Treffpunkt Kapelle
Treffpunkt Kapelle in Eschringen am Donnerstag, den 11.06.26, 18:30 h
Ein christlicher Missionar wanderte tapfer durch die Wüste, als eine hungrige Löwenfamilie brüllend auf ihn zusprang. Der fromme Mann kniete nieder, schloss die Augen und betete: „Lieber Gott, lass die Löwen friedlich und fromm werden.“ Ringsum Stille. Als er die Augen vorsichtig öffnete, knieten die Löwen vor ihm im Sand, die Pranken gefaltet und beteten: „Komm, Herr Jesus, sei unser Gast und segne, was du uns bescheret hast. Amen.“
Das Gebet des Missionars wurde offensichtlich erhört, denn die Löwen falteten fromm ihre Pranken zum Tischgebet. Aber ich vermute mal, das war nicht das, was der Missionar mit seinem Gebet tatsächlich erreichen wollte. Also eine Gebetserhörung und doch keine?

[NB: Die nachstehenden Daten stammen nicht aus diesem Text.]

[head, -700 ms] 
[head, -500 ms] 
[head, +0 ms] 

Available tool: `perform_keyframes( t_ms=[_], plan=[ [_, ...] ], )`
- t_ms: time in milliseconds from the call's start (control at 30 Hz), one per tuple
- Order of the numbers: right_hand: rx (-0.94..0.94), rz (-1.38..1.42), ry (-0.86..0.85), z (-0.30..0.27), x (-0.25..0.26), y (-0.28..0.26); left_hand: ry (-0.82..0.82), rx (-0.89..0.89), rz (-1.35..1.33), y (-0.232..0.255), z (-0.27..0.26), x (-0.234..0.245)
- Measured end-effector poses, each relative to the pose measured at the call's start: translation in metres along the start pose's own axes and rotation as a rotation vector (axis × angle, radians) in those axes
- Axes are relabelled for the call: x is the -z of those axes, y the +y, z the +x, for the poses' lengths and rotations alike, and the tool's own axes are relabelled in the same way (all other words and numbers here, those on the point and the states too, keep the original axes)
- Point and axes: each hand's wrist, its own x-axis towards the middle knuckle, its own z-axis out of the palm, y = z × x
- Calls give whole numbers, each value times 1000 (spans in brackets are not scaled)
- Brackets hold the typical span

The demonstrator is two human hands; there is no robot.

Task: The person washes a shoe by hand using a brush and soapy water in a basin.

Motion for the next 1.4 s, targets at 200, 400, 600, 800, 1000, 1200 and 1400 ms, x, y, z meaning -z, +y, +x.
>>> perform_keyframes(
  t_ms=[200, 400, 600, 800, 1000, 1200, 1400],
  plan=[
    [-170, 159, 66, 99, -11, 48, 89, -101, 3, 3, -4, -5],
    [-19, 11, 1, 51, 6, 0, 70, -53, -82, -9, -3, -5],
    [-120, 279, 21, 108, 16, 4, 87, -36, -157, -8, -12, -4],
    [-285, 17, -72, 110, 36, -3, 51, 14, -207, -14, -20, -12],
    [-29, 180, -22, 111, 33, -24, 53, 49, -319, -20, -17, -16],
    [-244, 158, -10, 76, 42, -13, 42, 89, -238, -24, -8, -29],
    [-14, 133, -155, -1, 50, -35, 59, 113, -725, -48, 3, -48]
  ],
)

Jesus Christus ist unser Herr. Er ist unser Gott, der uns sieht und der uns hört. Er bestimmt den Lauf der Welt und hält unser Leben in seiner Hand. Wir neigen deshalb in vielen Situationen dazu, zu akzeptieren, dass Gott weiß, wie es weitergeht und wir daran nichts ändern können. Aber ist es denn wirklich so, dass wir in der Beziehung zu Jesus nicht unsere Vorstellung im Gebet einbringen können? Ist es vielleicht sogar so, dass wir viel zu wenig beten, weil wir vermeintlich keine unmittelbare Veränderung nach Gebet sehen oder – wie in unserer Geschichte – eine Veränderung, die nicht dem entspricht, was wir uns gewünscht haben? Oder es ändert sich tatsächlich nichts und es gibt einen Grund, den wir erst im Rückspiegel begreifen? Wir wollen uns bei unserem nächsten Treffpunkt Kapelle, am 11.06.26, 18:30 Uhr, in der Laurentiuskapelle in Eschringen ansehen, was die Bibel zu dem Thema Gebet und Gebetserhörung sagt. Jedermann und jedefrau ist dazu herzlich eingeladen.